Trust
How Matilda handles your patients' information, in plain language.
Where we are today
Matilda is in early access and operated by Matilda Health for Australian clinicians. We are not yet certified to any external standard (SOC 2, ISO 27001, HDS, etc.) and do not currently hold any external clinical accreditation.
Regulatory position
Matilda is administrative software for transcription and clinical note drafting. The clinician reviews and edits all Matilda output before any clinical use. We rely on the Therapeutic Goods Administration's exclusion for software whose function is purely administrative or supports good clinical practice without making, or directly contributing to, a clinical decision. Matilda is not a medical device, is not used for diagnosis, and is not intended to influence clinical decisions on its own.
Audio handling
Audio captured from your microphone is streamed in 5-second chunks to our server, transcribed in real time using Cloudflare's Workers AI (Whisper-large-v3-turbo), and discarded. It is never written to any disk or database. There is no audio playback.

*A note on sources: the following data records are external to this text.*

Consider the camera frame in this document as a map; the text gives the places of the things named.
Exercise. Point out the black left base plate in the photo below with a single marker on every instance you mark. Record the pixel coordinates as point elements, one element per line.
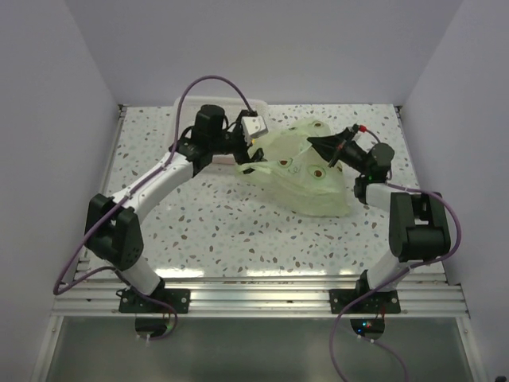
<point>164,301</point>

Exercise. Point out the white plastic mesh basket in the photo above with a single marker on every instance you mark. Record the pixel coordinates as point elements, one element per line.
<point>193,103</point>

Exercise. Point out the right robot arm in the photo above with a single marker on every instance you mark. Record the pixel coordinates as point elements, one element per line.
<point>418,230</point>

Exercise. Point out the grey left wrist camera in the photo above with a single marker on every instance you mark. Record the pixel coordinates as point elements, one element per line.
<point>253,127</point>

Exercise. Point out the aluminium rail frame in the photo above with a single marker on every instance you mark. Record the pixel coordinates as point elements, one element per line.
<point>242,257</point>

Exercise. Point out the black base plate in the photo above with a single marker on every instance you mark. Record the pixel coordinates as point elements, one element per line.
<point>164,301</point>
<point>378,303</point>

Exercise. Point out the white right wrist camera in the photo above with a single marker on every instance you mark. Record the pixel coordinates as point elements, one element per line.
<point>354,131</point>

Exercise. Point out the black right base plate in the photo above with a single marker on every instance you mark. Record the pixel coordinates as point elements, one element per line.
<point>378,303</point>

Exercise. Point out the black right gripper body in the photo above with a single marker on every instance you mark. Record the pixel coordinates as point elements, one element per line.
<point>345,150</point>

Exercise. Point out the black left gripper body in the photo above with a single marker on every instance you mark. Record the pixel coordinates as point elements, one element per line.
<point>239,146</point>

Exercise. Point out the light green avocado plastic bag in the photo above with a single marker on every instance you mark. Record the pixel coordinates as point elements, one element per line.
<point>295,176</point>

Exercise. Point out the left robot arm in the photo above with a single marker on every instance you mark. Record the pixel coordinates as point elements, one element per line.
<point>113,228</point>

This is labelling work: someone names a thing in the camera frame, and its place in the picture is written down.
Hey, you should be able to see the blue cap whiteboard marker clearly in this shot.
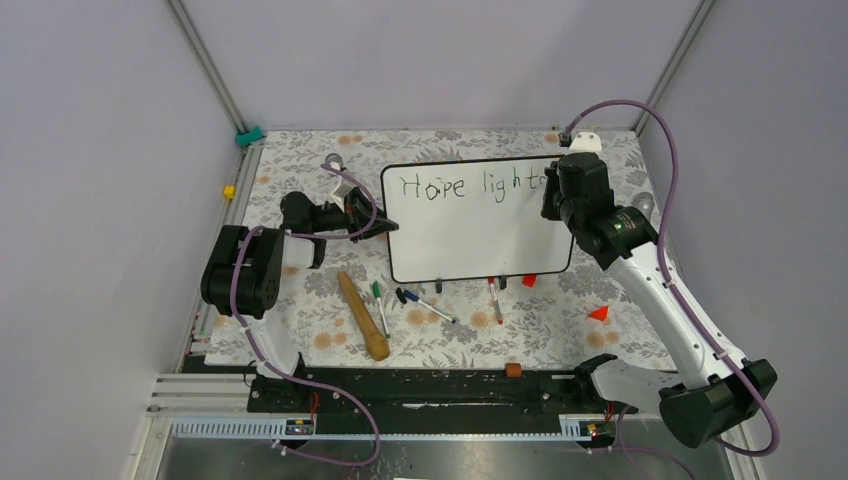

Transcript and note storage
Transcripts and notes are stored encrypted at rest using AES-GCM with a per-user data key, wrapped by an application master key held in Cloudflare's secret store. The master key is also held in offline backup so we can recover if Cloudflare's secret is lost; it is not held by any third party.
Sub-processors
| Provider | Purpose | Data |
|---|---|---|
| Cloudflare, Inc. | App hosting, database, session storage, AI inference | Account, transcripts, notes, audio (transient), audit log |
| Resend | Transactional email (sign-in links) | Email address only |
Data location
Cloudflare's network is global. Your data — including audio in transit, transcripts, and notes — may be processed in any Cloudflare data centre worldwide, including outside Australia.
AI training
Cloudflare's published documentation states that customer inputs and outputs to Workers AI are not used to train models. We re-check this quarterly. Matilda itself does not use your transcripts or notes to train any model.
Incident response
If we become aware of a security incident or data breach likely to result in serious harm, we will notify affected users by email and, where required by Australian law, notify the Office of the Australian Information Commissioner under the Notifiable Data Breaches scheme.
Reporting a security concern
Email [email protected]. We aim to acknowledge within one business day.
For patients
A plain-language information sheet you can hand to patients is available at /patient-info (printable / save-as-PDF from the browser).